* Problem to solve: Though the entries hold pictures, only their text should be duplicated, exactly and in full.
"""
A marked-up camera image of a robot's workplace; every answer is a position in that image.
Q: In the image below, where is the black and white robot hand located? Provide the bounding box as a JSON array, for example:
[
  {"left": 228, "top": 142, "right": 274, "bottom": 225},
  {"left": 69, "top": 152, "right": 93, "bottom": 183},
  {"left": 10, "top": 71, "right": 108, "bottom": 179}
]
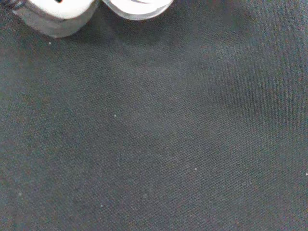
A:
[{"left": 11, "top": 0, "right": 100, "bottom": 39}]

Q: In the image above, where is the black bench cloth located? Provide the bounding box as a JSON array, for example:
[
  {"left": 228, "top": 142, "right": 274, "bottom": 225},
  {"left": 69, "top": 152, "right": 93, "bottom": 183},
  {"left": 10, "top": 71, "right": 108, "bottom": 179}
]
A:
[{"left": 0, "top": 0, "right": 308, "bottom": 231}]

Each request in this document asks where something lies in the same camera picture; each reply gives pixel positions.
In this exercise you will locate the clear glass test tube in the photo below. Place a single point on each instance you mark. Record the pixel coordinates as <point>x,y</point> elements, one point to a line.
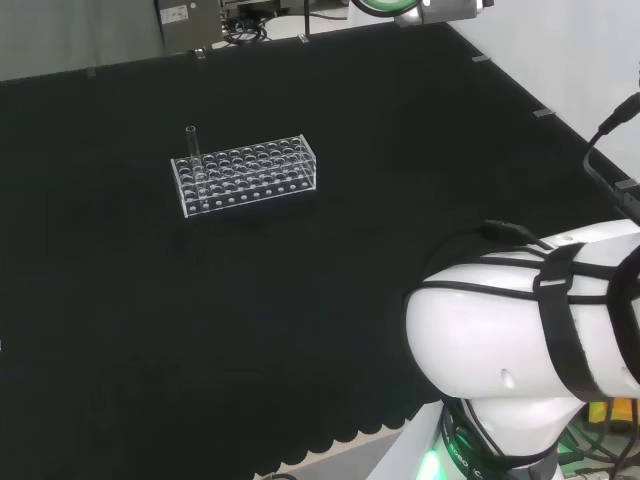
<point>191,141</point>

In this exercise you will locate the clear test tube rack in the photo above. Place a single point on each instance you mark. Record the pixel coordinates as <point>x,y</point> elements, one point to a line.
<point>250,172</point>

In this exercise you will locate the black bench cloth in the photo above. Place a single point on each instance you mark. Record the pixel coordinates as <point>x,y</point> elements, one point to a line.
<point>300,310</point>

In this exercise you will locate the thin black pole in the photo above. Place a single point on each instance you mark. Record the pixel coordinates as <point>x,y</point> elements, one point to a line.
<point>306,17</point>

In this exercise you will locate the grey metal cabinet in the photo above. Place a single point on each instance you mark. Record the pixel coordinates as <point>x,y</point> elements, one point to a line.
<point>187,25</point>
"""
* Result:
A marked-up camera image of a robot's workplace; every answer is a position in that image.
Q: In the image below, where is the black and white robot hand located? Provide the bounding box as a JSON array, for example:
[
  {"left": 228, "top": 142, "right": 274, "bottom": 225},
  {"left": 69, "top": 152, "right": 93, "bottom": 183},
  {"left": 10, "top": 71, "right": 108, "bottom": 179}
]
A:
[{"left": 11, "top": 0, "right": 100, "bottom": 39}]

Q: In the image above, where is the black bench cloth located? Provide the bounding box as a JSON array, for example:
[
  {"left": 228, "top": 142, "right": 274, "bottom": 225},
  {"left": 69, "top": 152, "right": 93, "bottom": 183},
  {"left": 10, "top": 71, "right": 108, "bottom": 179}
]
A:
[{"left": 0, "top": 0, "right": 308, "bottom": 231}]

Each request in this document asks where something lies in the same camera picture; each reply gives pixel positions.
In this exercise you will locate the clear glass test tube in the photo below. Place a single point on each instance you mark. Record the pixel coordinates as <point>x,y</point> elements, one point to a line.
<point>191,141</point>

In this exercise you will locate the clear test tube rack in the photo above. Place a single point on each instance you mark. Record the pixel coordinates as <point>x,y</point> elements, one point to a line.
<point>250,172</point>

In this exercise you will locate the black bench cloth in the photo above. Place a single point on each instance you mark. Record the pixel coordinates as <point>x,y</point> elements, one point to a line.
<point>300,310</point>

In this exercise you will locate the thin black pole in the photo above. Place a single point on each instance you mark. Record the pixel coordinates as <point>x,y</point> elements, one point to a line.
<point>306,17</point>

In this exercise you will locate the grey metal cabinet in the photo above. Place a single point on each instance you mark. Record the pixel coordinates as <point>x,y</point> elements, one point to a line.
<point>187,25</point>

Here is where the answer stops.